Dari Energi hingga Rupiah, Indonesia Harus Waspada Dampak Konflik Israel‑Iran
Amelia menilai, dampak konflik tersebut terhadap Indonesia tidak bisa dipandang ringan dan berdampak berbagai bidang.
Komisi I DPR RI menyoroti eskalasi konflik antara Israel dan Iran yang disebut berpotensi berdampak luas bagi Indonesia di berbagai bidang, termasuk ekonomi, keamanan, dan sosial.
Anggota Komisi I DPR, Amelia Anggraini, meminta pemerintah tetap konsisten dengan sikap politik luar negeri bebas aktif dan mengedepankan penyelesaian damai melalui diplomasi serta hukum internasional.
"Saya meminta agar pemerintah Indonesia harus tetap konsisten pada prinsip politik luar negeri bebas aktif dengan mengedepankan penyelesaian damai melalui jalur diplomasi dan hukum internasional," kata Amelia saat dikonfirmasi, Minggu (1/3).
Amelia menilai, dampak konflik tersebut terhadap Indonesia tidak bisa dipandang ringan dan berdampak berbagai bidang.
"Dari sisi ekonomi, potensi gangguan distribusi energi global, khususnya melalui jalur strategis seperti Selat Hormuz, dapat memicu lonjakan harga minyak dunia. Berdasarkan data 2025 dari Kementerian Energi dan Sumber Daya Mineral (ESDM) kebutuhan kilang BBM sebesar 30,39% minyak mentah yang diperoleh melalui impor luar negeri.Kondisi ini akan berimbas kepada kenaikan harga energi dan berimplikasi pada beban fiskal negara, tekanan inflasi, serta meningkatnya biaya produksi dan distribusi barang di dalam negeri," ujarnya.
Ketidakpastian Global
Selain itu, lanjutnya, ketidakpastian global akibat eskalasi konflik dapat memengaruhi stabilitas nilai tukar rupiah dan arus investasi.

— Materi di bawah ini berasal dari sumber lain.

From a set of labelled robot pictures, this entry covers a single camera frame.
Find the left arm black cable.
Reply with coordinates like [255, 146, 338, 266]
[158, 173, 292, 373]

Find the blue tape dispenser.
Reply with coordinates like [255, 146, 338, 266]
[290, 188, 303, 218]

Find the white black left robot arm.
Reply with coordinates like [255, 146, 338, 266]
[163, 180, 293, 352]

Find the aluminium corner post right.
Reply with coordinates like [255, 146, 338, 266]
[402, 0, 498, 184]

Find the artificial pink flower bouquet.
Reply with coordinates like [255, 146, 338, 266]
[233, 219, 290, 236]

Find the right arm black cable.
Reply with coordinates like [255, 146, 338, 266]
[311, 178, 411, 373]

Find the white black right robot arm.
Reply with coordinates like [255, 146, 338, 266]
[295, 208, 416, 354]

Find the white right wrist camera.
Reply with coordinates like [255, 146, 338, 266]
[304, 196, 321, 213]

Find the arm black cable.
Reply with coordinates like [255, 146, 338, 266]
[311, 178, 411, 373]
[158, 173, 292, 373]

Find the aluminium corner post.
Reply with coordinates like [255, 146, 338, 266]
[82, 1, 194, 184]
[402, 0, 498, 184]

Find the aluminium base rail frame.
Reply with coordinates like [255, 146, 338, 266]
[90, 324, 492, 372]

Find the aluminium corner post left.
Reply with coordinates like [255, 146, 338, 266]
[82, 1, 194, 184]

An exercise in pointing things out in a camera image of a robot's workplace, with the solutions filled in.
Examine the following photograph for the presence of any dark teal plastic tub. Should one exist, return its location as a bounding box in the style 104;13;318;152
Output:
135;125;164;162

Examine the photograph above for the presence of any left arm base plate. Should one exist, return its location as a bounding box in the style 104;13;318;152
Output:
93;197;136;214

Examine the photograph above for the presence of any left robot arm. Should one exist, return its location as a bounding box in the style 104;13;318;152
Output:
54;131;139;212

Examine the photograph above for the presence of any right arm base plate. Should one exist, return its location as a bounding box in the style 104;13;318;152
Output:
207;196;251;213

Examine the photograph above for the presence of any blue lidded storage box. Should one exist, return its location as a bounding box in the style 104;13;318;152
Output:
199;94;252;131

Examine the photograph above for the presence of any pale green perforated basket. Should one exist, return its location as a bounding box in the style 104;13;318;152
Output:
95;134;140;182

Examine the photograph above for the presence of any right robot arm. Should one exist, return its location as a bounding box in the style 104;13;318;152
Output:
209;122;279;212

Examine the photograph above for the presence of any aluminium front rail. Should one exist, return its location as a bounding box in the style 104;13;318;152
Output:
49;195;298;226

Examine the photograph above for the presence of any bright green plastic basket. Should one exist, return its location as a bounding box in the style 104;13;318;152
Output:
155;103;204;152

"Dari aspek keamanan, situasi yang memanas di Timur Tengah juga berpotensi memicu polarisasi opini publik serta dinamika sosial domestik yang perlu dikelola secara bijak melalui komunikasi publik yang akurat dan terukur," kata dia.
Komisi I DPR RI, kata dia, mendorong pemerintah untuk mengamankan rantai pasok energi kita terutama jalur maritim Indonesia.
"Juga memperkuat koordinasi lintas kementerian guna memastikan ketahanan energi nasional, termasuk optimalisasi cadangan strategis dan diversifikasi sumber pasokan. Termasuk menyiapkan kesiapsiagaan perlindungan warga negara Indonesia di kawasan terdampak melalui skema kontinjensi yang jelas dan respons cepat diplomatik," kata dia.
Tingkat Internasional
Sementara di tingkat internasional, ia meminta kementrian luar negeri mendesak Dewan Keamanan Perserikatan Bangsa-Bangsa segera mengambil peran mediasi aktif untuk mencegah konflik meluas dan mendorong tercapainya gencatan senjata.
"Karena DK PBB memiliki mandat menjaga perdamaian dan keamanan internasional, sehingga langkah diplomatik yang tegas dan kolektif menjadi krusial agar eskalasi tidak berkembang menjadi konflik regional yang lebih destruktif," katanya.